Questão de mentalidade

OPINIÃO24.02.202205:30

O que leva o Benfica a ser tão irregular de jogo para jogo e dentro do próprio jogo? O desafio das águias chama-se agora ‘estabilidade’

P ODE o Benfica estar satisfeito pelo resultado  de ontem na primeira mão dos oitavos de final da Liga dos Campeões, frente ao Ajax, no Estádio da Luz, o que também é um sinal dos tempos atuais dos encarnados: quando são baixas as espectativas tudo o que acontece de bom ganha uma dimensão superior. Mas que não haja dúvidas: um empate a duas bolas frente à equipa que detém o segundo melhor ataque da Europa (com o devido desconto de que a Eredivisie é um convite permanente ao golo) e se apresentava como claro favorito (recorde-se o que fez na última visita a Lisboa, quando goleou o Sporting por 5-1 na fase de grupos da presente edição da prova milionária) é um bom resultado, pois deixa tudo em aberto para o jogo de Amesterdão. Uma coisa seria sair de Lisboa com um 2-2 sob o velho regulamento, em que os golos marcados fora de casa valiam como critério de desempate, outra coisa é viajar para os Países Baixos sabendo que as contas são tão simples quanto isto: está zero a zero e passa quem ganhar (mesmo nos penáltis). Psicologicamente é algo muito mais reconfortante. É uma experiência nova e que por isso ficará na história.
Deve o Benfica estar parcialmente realizado no final do jogo porque o início da partida fazia antever novo episódio de um filme de horror. A forma descarada como o Ajax caiu em cima de Weigl e dos laterais (Gilberto e Grimaldo) na fase inicial de construção das águias teve bons resultados (a falta de soluções de Nélson Veríssimo perante esta estratégia ficou bem à vista e se Ten Hag mandou os seus jogadores arriscarem tanto é porque sabia que os encarnados têm muitas fragilidades) e a quem assistia à partida ficava com a sensação de que os neerlandeses eram,  estruturalmente, muito mais fortes que os portugueses.
Valeu ao Benfica também uma boa dose de sorte que por vezes tem faltado, por exemplo, no campeonato: o autogolo de Haller, o falhanço do mesmo ponta de lança de baliza aberta depois de a bola ressaltar do poste... Detalhes que num jogo com esta envergadura fazem toda a diferença.
Mérito de Nélson Veríssimo que na segunda parte conseguiu mudar. Fez perceber à equipa que o Ajax, por ser fiel ao seu estilo de jogo, abre espaços nas suas costas, debilidade que Rafa, Darwin e Gonçalo Ramos souberam aproveitar nos momentos de descompensação tática do opositor. O golo de Yaremchuck trouxe justiça e garantiu às águias o direito de, pelo menos, sonhar, o que já é muito face ao poucochinho que se adivinhava antes do encontro.
Só após a soma das duas mãos ficaremos a perceber o quanto de dedicação e mérito houve na subida do Benfica e quanto de demérito e relaxamento do Ajax, equipa que nos deu a sensação de, sabendo da sua superioridade (individual, técnica e tática) pagou pelo excesso de confiança. Seja como for, a atitude dos encarnados merece o elogio, o que coloca outro tipo de questões: porquê tanta irregularidade de jogo para jogo e no próprio jogo? É só um problema técnico e tático ou mais amplo, do ponde vista da mentalidade, cultura e sentimento de pertença? O maior desafio que se coloca a Veríssimo e aos seus jogadores é o da estabilidade. Reagir a um resultado negativo em casa, mesmo que diante de uma grande equipa é mais fácil quando há mais de 50 mil pessoas a puxar; já agir preventivamente rebocando os adeptos é o mais difícil porque isso só está ao alcance das equipas com uma solidez que este Benfica ainda não tem.

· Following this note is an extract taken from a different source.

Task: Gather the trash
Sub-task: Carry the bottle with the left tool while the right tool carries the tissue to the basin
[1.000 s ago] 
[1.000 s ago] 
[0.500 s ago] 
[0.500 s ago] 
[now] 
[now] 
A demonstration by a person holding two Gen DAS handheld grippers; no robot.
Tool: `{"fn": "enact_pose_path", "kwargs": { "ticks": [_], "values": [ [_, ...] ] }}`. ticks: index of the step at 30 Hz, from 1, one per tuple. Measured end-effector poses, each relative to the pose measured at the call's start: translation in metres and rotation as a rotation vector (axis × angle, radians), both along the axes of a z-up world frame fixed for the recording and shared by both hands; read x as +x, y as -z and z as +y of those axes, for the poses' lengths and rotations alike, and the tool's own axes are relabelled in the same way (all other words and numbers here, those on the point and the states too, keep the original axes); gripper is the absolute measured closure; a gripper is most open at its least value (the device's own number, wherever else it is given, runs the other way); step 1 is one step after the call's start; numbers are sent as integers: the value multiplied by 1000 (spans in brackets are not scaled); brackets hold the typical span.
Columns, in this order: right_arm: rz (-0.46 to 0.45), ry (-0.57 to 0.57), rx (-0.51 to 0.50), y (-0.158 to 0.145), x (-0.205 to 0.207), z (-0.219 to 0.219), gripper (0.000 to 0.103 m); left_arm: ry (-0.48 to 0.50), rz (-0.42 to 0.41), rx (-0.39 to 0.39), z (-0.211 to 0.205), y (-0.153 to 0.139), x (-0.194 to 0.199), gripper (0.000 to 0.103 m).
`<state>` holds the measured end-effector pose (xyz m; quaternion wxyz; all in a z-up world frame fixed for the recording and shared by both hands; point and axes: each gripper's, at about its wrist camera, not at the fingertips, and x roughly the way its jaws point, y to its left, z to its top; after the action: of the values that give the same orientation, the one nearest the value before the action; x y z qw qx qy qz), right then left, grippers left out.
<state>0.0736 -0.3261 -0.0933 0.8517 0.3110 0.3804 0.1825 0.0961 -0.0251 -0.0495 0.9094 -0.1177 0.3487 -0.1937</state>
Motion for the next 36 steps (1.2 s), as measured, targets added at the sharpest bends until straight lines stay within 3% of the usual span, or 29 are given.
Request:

O S jogos das competições europeias servem também para colocar em perspetiva o comportamento dos jogadores e dos árbitros. Tal como assistimos no FC Porto-Lazio (com excelente conteúdo), ontem vimos alguns jogadores do Benfica tentarem simulações que, porventura, seriam assinaladas em Portugal. O árbitro, e bem, nem ligou. Os jogadores não protestaram e, tão ou mais importante, o público também não. É fundamental que os juízes em Portugal tenham a coragem de não ligar e pararem com as arbitragens defensivas. Eles também têm muita culpa no fraco tempo útil de jogo que envergonha um campeonato que tenta pertencer ao top 5 da Europa.